Aim: To discover novel hepatitis C virus (HCV) inhibitors and elucidate the mechanism of action of the active compounds.
Methods: HCV subgenomic replicon-based luciferase reporter cell line was used to screen 1200 synthetic compounds with novel structures. Huh7.5.1 cell line stably transfected with HCV NS3/4A protease reporter was established to investigate the anti-HCV mechanism of the active compounds. The active compounds were further examined in an in vitro HCV infection assay to confirm their anti-HCV activity.

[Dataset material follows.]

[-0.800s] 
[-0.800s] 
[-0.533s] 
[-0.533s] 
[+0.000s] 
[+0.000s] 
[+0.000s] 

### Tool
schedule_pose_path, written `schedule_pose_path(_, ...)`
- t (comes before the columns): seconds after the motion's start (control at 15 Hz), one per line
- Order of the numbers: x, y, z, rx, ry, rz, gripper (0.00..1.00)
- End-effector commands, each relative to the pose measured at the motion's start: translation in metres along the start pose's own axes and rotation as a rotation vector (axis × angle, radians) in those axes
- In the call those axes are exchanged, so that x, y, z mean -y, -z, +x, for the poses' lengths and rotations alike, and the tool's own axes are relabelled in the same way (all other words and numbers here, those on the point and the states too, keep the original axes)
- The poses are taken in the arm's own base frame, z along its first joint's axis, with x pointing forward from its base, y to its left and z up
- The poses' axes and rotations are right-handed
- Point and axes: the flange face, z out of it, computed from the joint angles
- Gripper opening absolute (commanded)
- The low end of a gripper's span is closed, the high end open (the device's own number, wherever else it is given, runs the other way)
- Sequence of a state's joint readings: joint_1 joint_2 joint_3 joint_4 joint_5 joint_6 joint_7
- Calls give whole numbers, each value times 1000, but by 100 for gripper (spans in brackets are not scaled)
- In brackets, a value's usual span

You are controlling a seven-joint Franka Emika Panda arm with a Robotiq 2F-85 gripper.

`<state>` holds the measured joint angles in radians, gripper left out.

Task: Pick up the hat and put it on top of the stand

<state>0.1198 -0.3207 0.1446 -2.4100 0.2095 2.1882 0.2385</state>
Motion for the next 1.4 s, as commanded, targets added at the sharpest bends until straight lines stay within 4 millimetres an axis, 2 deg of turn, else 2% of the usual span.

Results: After two-round screening in the anti-HCV replicon assay, some 2,4-diaminoquinazoline derivatives and carboxamide analogues were found to possess anti-HCV replicon activities (the IC50 values were less than 5 μmol/L). Among them, two representative compounds HZ-1157 and LZ-110618-6 inhibited HCV NS3/4A protease with IC50 values of 1.0 and 0.68 μmol/L, respectively. Furthermore, HZ-1157 and LZ-110618-6 inhibited HCV infection in vitro with IC50 values of 0.82 and 0.11 μmol/L, respectively.
Conclusion: Some 2,4-diaminoquinazoline derivatives and carboxamide analogues have been identified as novel anti-HCV compounds.